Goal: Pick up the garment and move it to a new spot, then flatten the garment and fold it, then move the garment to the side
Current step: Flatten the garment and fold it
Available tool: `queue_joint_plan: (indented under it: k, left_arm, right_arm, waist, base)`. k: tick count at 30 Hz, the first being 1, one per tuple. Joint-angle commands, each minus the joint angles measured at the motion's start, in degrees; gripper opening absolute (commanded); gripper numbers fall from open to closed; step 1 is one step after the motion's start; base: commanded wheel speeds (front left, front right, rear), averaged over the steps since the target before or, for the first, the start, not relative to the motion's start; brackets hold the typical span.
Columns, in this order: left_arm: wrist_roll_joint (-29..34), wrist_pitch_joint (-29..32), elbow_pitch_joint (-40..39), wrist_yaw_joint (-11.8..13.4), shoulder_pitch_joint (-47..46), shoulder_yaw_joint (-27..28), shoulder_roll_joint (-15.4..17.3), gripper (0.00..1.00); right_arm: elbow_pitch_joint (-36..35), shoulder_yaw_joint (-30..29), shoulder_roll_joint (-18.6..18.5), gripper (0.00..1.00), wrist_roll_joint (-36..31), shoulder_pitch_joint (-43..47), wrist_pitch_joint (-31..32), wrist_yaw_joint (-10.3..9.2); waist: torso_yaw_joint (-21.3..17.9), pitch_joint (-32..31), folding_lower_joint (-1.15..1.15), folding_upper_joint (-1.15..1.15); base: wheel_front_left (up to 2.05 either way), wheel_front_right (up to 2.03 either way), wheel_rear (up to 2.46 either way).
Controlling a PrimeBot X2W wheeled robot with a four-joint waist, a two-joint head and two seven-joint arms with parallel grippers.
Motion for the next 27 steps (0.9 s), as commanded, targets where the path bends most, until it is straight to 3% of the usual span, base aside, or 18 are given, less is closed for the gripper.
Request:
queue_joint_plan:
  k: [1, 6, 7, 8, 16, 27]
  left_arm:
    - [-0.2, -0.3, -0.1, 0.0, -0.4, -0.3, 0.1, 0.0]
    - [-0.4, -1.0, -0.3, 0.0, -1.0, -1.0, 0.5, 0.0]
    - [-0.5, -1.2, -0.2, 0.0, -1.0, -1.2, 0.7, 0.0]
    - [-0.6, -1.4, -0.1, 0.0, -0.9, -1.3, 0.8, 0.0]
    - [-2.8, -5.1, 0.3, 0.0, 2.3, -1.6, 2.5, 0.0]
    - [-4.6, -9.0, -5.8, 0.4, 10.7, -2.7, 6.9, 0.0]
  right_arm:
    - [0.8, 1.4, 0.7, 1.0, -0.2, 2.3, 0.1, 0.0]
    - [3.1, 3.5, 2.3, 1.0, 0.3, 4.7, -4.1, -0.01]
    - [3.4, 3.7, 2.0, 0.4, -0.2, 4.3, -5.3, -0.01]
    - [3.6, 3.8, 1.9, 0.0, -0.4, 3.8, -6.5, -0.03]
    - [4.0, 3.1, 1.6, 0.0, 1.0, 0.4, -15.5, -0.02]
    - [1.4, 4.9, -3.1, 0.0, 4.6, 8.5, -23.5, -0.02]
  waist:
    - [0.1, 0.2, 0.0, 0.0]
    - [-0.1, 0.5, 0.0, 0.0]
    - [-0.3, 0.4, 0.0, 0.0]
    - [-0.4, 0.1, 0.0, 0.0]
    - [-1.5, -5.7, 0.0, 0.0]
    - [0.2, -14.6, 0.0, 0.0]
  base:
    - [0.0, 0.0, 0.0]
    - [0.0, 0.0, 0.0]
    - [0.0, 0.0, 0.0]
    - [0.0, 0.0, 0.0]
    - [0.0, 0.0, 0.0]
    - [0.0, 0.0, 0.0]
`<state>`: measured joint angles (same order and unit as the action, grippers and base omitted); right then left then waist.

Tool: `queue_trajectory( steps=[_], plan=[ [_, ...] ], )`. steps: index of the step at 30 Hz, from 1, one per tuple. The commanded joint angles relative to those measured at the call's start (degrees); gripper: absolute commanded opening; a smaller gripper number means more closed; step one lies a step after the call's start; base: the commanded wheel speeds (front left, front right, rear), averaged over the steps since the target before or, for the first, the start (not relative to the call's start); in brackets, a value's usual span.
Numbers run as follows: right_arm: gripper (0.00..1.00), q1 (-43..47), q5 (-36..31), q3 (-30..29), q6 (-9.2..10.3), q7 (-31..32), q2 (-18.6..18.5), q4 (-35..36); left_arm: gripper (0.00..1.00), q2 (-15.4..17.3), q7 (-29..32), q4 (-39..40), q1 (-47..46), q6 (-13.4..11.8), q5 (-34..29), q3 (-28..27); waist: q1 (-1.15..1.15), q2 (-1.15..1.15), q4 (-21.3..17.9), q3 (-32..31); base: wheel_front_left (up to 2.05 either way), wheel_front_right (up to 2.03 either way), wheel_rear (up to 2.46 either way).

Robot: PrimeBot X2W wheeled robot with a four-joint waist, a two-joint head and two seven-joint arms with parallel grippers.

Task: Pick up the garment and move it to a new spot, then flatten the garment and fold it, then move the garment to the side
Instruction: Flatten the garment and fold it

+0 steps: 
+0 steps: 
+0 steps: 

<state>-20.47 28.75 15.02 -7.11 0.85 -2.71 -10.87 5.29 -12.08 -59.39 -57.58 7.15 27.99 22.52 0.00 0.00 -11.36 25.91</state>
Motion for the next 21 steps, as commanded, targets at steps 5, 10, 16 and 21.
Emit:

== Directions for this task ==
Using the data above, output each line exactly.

== Exercise response ==
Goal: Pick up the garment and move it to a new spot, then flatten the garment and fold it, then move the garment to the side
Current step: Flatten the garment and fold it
Available tool: `queue_joint_plan: (indented under it: k, left_arm, right_arm, waist, base)`. k: tick count at 30 Hz, the first being 1, one per tuple. Joint-angle commands, each minus the joint angles measured at the motion's start, in degrees; gripper opening absolute (commanded); gripper numbers fall from open to closed; step 1 is one step after the motion's start; base: commanded wheel speeds (front left, front right, rear), averaged over the steps since the target before or, for the first, the start, not relative to the motion's start; brackets hold the typical span.
Columns, in this order: left_arm: wrist_roll_joint (-29..34), wrist_pitch_joint (-29..32), elbow_pitch_joint (-40..39), wrist_yaw_joint (-11.8..13.4), shoulder_pitch_joint (-47..46), shoulder_yaw_joint (-27..28), shoulder_roll_joint (-15.4..17.3), gripper (0.00..1.00); right_arm: elbow_pitch_joint (-36..35), shoulder_yaw_joint (-30..29), shoulder_roll_joint (-18.6..18.5), gripper (0.00..1.00), wrist_roll_joint (-36..31), shoulder_pitch_joint (-43..47), wrist_pitch_joint (-31..32), wrist_yaw_joint (-10.3..9.2); waist: torso_yaw_joint (-21.3..17.9), pitch_joint (-32..31), folding_lower_joint (-1.15..1.15), folding_upper_joint (-1.15..1.15); base: wheel_front_left (up to 2.05 either way), wheel_front_right (up to 2.03 either way), wheel_rear (up to 2.46 either way).
Controlling a PrimeBot X2W wheeled robot with a four-joint waist, a two-joint head and two seven-joint arms with parallel grippers.
Motion for the next 27 steps (0.9 s), as commanded, targets where the path bends most, until it is straight to 3% of the usual span, base aside, or 18 are given, less is closed for the gripper.
Request:
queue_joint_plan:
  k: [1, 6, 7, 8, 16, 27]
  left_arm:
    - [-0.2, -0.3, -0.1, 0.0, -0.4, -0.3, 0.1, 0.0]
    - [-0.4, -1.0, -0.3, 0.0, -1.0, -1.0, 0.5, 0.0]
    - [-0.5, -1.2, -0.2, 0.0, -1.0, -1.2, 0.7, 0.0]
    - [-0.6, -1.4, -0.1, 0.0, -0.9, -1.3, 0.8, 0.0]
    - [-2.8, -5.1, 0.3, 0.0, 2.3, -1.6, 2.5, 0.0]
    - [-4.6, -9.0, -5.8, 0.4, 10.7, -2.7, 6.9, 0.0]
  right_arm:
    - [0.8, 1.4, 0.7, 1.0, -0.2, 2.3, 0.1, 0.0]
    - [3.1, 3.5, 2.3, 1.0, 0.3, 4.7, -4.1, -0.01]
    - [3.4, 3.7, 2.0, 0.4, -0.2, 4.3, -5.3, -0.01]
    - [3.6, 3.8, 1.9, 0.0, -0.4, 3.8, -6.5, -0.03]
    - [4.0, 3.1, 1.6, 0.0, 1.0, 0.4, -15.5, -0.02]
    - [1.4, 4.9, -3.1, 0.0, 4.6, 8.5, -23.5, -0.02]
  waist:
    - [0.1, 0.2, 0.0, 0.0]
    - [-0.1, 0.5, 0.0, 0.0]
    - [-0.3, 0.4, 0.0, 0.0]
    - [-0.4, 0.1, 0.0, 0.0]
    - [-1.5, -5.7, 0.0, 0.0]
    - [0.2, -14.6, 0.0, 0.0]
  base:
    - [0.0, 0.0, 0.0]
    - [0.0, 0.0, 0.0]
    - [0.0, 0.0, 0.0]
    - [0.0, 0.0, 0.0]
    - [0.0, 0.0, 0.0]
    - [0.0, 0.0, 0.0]
`<state>`: measured joint angles (same order and unit as the action, grippers and base omitted); right then left then waist.

Tool: `queue_trajectory( steps=[_], plan=[ [_, ...] ], )`. steps: index of the step at 30 Hz, from 1, one per tuple. The commanded joint angles relative to those measured at the call's start (degrees); gripper: absolute commanded opening; a smaller gripper number means more closed; step one lies a step after the call's start; base: the commanded wheel speeds (front left, front right, rear), averaged over the steps since the target before or, for the first, the start (not relative to the call's start); in brackets, a value's usual span.
Numbers run as follows: right_arm: gripper (0.00..1.00), q1 (-43..47), q5 (-36..31), q3 (-30..29), q6 (-9.2..10.3), q7 (-31..32), q2 (-18.6..18.5), q4 (-35..36); left_arm: gripper (0.00..1.00), q2 (-15.4..17.3), q7 (-29..32), q4 (-39..40), q1 (-47..46), q6 (-13.4..11.8), q5 (-34..29), q3 (-28..27); waist: q1 (-1.15..1.15), q2 (-1.15..1.15), q4 (-21.3..17.9), q3 (-32..31); base: wheel_front_left (up to 2.05 either way), wheel_front_right (up to 2.03 either way), wheel_rear (up to 2.46 either way).

Robot: PrimeBot X2W wheeled robot with a four-joint waist, a two-joint head and two seven-joint arms with parallel grippers.

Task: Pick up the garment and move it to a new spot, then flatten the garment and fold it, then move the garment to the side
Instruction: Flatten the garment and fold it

+0 steps: 
+0 steps: 
+0 steps: 

<state>-20.47 28.75 15.02 -7.11 0.85 -2.71 -10.87 5.29 -12.08 -59.39 -57.58 7.15 27.99 22.52 0.00 0.00 -11.36 25.91</state>
Motion for the next 21 steps, as commanded, targets at steps 5, 10, 16 and 21.
Emit:

No further work remains on this exercise.